Tokenization of Chinese sentences

scambier / obsidian-omnisearch

A search engine that "just works" for Obsidian. Supports OCR and PDF indexing.

GNU General Public License v3.0

1.22k stars 63 forks source link

Tokenization of Chinese sentences #33

Closed Quorafind closed 2 years ago

Quorafind commented 2 years ago

Problem description:

1、Search any word in Non-En language especially CJK language sentence , only words at the beginning of a sentence can be retrieved. like

这里利用的是维基百科的结构化知识，加上后两者足够有效精确的知识导向。尝试用一个番茄钟内得到的知识输出成一个很小的文档或者思维导图。然后根据里面的内容利用费曼技巧进行学习。

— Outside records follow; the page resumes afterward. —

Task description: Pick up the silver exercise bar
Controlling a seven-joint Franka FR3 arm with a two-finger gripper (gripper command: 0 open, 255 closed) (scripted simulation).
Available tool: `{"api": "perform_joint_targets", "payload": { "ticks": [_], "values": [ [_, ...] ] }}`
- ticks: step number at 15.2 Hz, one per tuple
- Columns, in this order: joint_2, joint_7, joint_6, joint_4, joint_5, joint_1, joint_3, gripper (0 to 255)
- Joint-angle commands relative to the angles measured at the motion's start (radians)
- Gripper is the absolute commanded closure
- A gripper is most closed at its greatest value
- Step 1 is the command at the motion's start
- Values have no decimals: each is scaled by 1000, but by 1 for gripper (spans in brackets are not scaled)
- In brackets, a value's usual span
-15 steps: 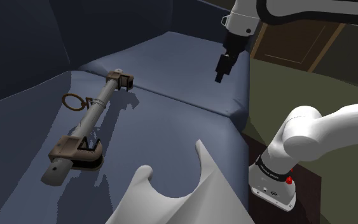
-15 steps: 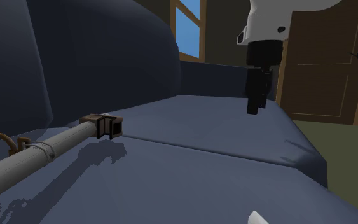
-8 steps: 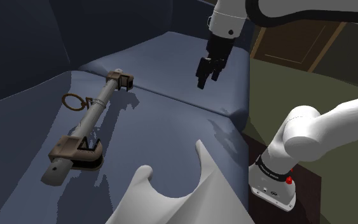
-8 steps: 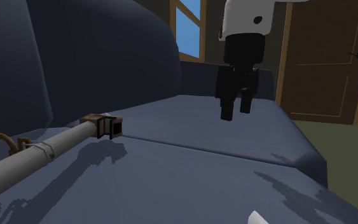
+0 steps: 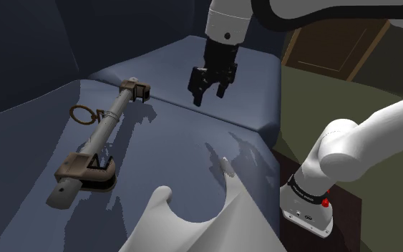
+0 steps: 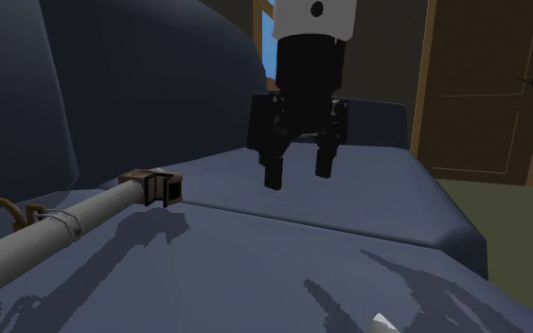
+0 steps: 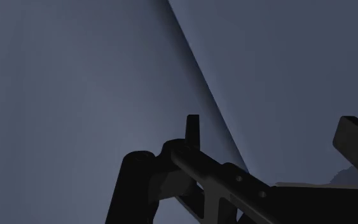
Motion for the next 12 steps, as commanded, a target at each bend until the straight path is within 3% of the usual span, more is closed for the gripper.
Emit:
{"api": "perform_joint_targets", "payload": {
  "ticks": [1, 7, 12],
  "values": [
    [73, 83, 17, 65, -5, -9, 52, 0],
    [286, 323, 40, 264, -76, -29, 189, 0],
    [516, 546, 24, 479, -217, -8, 285, 0]
  ]
}}
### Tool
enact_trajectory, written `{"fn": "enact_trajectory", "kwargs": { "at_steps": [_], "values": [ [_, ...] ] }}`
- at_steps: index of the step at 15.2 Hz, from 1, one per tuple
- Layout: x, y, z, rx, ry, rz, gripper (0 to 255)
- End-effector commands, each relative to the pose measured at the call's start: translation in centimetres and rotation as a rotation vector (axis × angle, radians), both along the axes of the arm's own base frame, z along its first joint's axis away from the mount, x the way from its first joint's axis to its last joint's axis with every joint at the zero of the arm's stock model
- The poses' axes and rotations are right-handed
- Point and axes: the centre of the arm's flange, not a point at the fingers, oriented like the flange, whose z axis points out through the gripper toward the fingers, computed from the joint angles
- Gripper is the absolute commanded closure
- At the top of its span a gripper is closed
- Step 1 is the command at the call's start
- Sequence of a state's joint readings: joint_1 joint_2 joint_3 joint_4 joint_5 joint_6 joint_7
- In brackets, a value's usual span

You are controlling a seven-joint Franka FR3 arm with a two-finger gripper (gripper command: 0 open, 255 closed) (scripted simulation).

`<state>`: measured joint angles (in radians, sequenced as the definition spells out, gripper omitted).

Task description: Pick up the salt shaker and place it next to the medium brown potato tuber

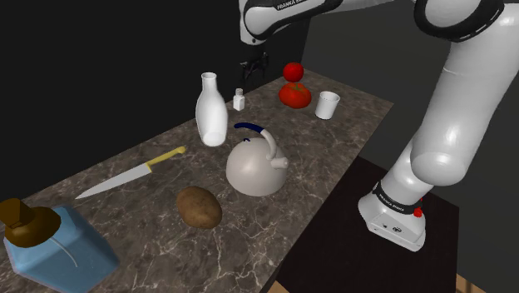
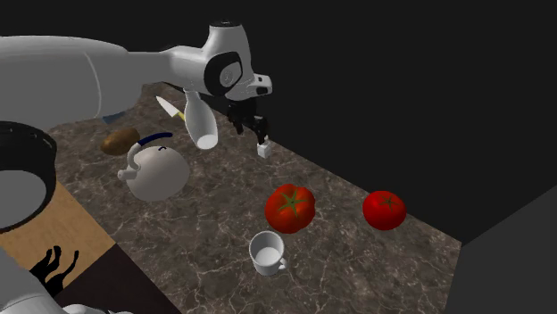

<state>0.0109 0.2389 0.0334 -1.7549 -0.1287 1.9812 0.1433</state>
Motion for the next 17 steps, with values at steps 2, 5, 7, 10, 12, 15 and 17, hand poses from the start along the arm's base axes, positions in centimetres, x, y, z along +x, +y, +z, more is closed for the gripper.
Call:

when I wanted to search the 精确，nothing showed.

Your environment:

Omnisearch version: 1.0.1
Obsidian version: 0.14.7
Operating system: win10
Number of notes in your vault (approx.): 1600
Other plugins that may be related to the issue: None

scambier commented 2 years ago

Unfortunately, since Chinese words aren't separated by spaces, Omnisearch's tokenization can't work on Chinese sentences.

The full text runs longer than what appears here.